There are some things in those statistics, when you dig into them, that are questionable (Bach St John's Passion?) and some that are downright bad (Beethoven's 9th symphony, Schubert's Winterreise?!?!).
Which statistics are you referring to here?

I don't think that the top 10-15 opera statistics are badly skewed by far more opera per capita in Germany, Austria and some other countries because the top contenders (Carmen, Bohème, Traviata etc.) are also very popular in German-speaking countries and The Magic Flute is the most popular German language opera abroad.
There are a few pieces that are far more popular in Germany/Austria than abroad, mainly Haensel und Gretel and Freischuetz but they don't skew the whole picture too badly.

As for opera houses, smaller/middle sized German towns usually have a theater that plays both opera and drama, sometimes ballett as well. They are not big operas like Dresden or Berlin, of course, and they often could not do the big Wagner and Strauss pieces. But they will do Mozart, Verdi, some Puccini or other stuff that does not necessarily need a huge orchestra.
And bigger cities (say 200-300k inhabitants) will usually have opera houses that play Wagner and other big pieces. Of course it depends on several factors, e.g. in the Ruhrgebiet there are so many large cities that they will not all have a big focus on opera but the next decent opera house will not be far away.

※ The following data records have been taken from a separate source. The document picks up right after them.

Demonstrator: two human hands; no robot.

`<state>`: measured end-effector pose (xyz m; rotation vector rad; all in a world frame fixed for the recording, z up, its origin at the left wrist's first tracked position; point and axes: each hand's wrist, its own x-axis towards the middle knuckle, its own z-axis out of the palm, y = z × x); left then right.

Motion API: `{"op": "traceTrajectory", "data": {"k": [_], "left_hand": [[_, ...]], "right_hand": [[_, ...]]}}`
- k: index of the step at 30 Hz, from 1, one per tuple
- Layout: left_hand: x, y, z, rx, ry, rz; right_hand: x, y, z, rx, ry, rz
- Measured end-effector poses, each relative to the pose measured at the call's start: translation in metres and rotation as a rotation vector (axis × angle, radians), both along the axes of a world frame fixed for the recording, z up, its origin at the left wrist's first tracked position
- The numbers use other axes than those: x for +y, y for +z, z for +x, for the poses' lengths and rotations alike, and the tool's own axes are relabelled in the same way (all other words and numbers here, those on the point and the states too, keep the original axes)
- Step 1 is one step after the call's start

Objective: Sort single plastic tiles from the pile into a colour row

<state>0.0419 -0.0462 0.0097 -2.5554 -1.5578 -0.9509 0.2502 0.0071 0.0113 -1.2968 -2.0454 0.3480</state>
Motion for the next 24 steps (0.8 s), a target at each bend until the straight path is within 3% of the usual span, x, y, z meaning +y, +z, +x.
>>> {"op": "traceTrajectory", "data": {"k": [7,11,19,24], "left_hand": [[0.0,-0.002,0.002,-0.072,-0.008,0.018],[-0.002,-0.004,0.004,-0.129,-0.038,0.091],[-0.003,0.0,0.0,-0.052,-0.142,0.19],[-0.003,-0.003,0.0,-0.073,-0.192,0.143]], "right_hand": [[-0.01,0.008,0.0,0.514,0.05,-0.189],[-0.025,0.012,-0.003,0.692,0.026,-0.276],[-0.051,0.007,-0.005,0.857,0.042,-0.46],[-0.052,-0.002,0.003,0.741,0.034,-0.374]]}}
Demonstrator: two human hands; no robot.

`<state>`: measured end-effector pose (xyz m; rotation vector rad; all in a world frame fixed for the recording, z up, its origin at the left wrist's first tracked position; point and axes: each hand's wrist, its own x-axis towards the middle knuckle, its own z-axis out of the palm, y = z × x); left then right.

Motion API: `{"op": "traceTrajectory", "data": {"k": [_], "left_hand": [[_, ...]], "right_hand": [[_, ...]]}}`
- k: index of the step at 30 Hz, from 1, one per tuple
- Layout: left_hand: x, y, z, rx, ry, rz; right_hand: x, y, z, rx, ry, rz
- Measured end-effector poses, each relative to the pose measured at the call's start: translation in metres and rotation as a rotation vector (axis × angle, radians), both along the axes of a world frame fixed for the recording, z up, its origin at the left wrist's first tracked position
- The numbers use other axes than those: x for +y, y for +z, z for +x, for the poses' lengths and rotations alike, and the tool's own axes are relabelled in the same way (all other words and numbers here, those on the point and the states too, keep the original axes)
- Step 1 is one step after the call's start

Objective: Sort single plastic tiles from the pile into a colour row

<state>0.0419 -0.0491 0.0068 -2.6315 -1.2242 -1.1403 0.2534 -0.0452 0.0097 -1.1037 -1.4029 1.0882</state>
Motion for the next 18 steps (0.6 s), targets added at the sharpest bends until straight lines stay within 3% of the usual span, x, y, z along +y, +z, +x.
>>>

Historically the cause seems mainly to be that there were several centuries of many smallish states and residences and after Germany became one political entity a lot of this cultural infrastructure was kept alive because people were really fond of music and opera, I guess. This is also true of Italy but maybe another reason is that Germany is and was more wealthy than Italy and also not as narrowly focussed on opera.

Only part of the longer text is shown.